El presidente de Estados Unidos, Donald Trump, ordenó a la Marina estadounidense destruir cualquier embarcación que intente colocar minas en el estrecho de Ormuz, en un nuevo gesto que eleva la tensión militar en una de las rutas energéticas más sensibles del mundo.
“He ordenado a la Marina de Estados Unidos disparar y destruir cualquier barco, por pequeño que sea… que esté colocando minas en las aguas del estrecho de Ormuz”, publicó Donald Trump en un Truth Social.
La decisión refuerza la postura de Washington en un punto geográfico clave para el comercio global de petróleo y gas, donde cualquier interrupción puede impactar directamente en los mercados internacionales.
El estrecho de Ormuz, eje del conflicto
El estrecho de Ormuz, una vía marítima crucial para el transporte mundial de hidrocarburos, se ha convertido en un foco central de tensión dentro del conflicto regional. En ese marco, la tregua impulsada de manera unilateral por Donald Trump, que entró en vigor el 8 de abril, convive con un escenario de alta inestabilidad.
Desde el inicio del conflicto el 28 de febrero, Irán restringió el paso por el estrecho y solo autorizó el tránsito de un número limitado de buques.
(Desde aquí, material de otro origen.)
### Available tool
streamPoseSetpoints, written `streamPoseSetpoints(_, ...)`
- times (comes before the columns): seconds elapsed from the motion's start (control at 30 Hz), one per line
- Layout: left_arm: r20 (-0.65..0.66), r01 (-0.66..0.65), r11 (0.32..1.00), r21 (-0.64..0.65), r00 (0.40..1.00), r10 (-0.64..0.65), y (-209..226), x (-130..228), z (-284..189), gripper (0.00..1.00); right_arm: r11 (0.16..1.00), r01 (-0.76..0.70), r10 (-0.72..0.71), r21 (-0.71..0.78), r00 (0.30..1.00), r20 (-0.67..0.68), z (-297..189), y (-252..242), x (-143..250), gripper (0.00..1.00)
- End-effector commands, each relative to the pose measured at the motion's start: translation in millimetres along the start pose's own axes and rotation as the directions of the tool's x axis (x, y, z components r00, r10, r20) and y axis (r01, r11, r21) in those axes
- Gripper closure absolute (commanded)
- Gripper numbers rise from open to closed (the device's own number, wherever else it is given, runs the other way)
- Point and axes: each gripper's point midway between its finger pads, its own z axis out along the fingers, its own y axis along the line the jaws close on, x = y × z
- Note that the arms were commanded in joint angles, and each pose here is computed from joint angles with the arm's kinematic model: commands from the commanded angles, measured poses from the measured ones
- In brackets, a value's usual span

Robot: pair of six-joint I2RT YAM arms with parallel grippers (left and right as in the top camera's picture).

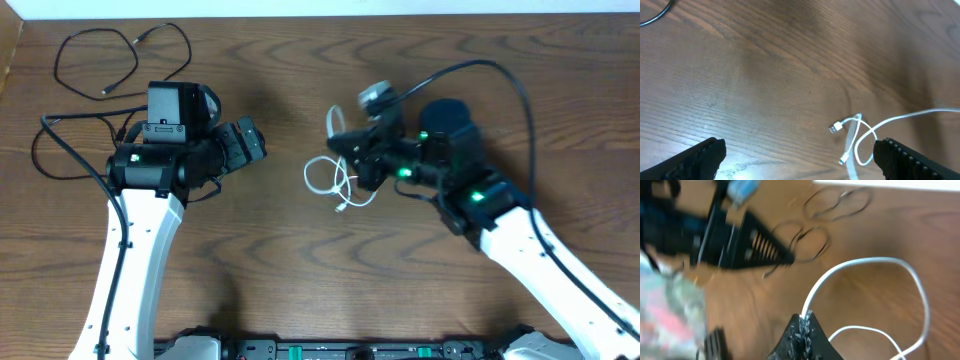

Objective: Untangle cables

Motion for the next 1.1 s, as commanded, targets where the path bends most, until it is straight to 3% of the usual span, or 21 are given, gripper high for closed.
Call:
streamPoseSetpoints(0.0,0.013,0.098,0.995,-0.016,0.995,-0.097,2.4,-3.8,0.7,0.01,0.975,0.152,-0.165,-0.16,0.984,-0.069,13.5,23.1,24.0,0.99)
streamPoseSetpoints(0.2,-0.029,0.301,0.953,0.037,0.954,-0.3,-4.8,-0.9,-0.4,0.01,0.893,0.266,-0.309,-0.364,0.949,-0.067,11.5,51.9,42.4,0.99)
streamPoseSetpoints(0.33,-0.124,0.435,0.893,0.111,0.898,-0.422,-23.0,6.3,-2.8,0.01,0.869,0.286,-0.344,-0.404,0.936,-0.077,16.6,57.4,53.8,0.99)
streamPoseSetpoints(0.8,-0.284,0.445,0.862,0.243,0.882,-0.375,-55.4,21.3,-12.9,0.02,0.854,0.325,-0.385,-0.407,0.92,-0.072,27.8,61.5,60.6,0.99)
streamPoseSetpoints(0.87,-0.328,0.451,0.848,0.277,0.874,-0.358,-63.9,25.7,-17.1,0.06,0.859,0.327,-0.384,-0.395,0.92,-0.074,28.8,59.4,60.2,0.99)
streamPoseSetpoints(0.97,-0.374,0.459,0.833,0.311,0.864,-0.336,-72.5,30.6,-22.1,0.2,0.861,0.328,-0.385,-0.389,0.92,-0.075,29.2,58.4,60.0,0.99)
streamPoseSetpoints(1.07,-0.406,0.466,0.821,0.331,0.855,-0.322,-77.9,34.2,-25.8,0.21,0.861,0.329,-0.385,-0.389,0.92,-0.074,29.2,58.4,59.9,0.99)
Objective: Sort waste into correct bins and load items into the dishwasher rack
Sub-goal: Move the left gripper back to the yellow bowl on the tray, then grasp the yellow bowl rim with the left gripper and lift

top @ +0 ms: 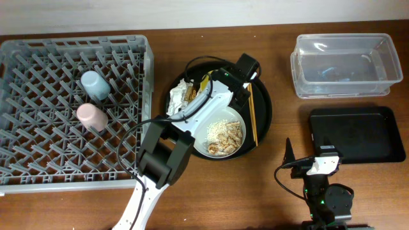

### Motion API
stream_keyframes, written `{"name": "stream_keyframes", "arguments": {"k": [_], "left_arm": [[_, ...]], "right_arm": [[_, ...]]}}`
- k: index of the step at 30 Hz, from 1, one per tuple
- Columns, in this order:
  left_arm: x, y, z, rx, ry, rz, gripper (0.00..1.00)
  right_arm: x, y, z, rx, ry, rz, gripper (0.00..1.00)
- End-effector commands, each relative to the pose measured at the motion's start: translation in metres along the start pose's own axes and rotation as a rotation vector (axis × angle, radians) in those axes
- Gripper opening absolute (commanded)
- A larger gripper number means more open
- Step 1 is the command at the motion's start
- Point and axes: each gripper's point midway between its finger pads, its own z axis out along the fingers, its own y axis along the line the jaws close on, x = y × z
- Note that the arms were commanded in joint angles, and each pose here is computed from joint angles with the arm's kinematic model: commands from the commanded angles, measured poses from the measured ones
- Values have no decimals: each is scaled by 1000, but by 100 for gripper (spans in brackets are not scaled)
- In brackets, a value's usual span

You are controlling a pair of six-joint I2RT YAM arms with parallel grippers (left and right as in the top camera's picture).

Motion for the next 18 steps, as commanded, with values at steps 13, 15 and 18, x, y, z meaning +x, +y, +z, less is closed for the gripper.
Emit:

En paralelo, Estados Unidos bloqueó el acceso a los puertos iraníes desde el 13 de abril, profundizando el enfrentamiento en el plano marítimo.
Advertencias cruzadas y tensión política
En otro mensaje publicado el mismo jueves, Donald Trump volvió a apuntar contra la situación interna en Teherán y cuestionó la conducción del régimen iraní.
“¡Irán está teniendo muchísima dificultad para averiguar quién es su líder! ¡Simplemente no lo saben! La lucha interna entre los ‘duros’, que han estado perdiendo terriblemente en el campo de batalla, y los ‘moderados’, que no son nada moderados (¡pero están ganando respeto!), es una locura”, sostuvo el mandatario.
Finalmente, Trump aseguró que Estados Unidos mantiene el control operativo de la zona estratégica: “Tenemos control total sobre el estrecho de Ormuz”.
La escalada verbal y militar se produce en un contexto donde el estrecho sigue siendo uno de los puntos más sensibles para la seguridad energética global y un termómetro directo de la relación entre Washington y Teherán.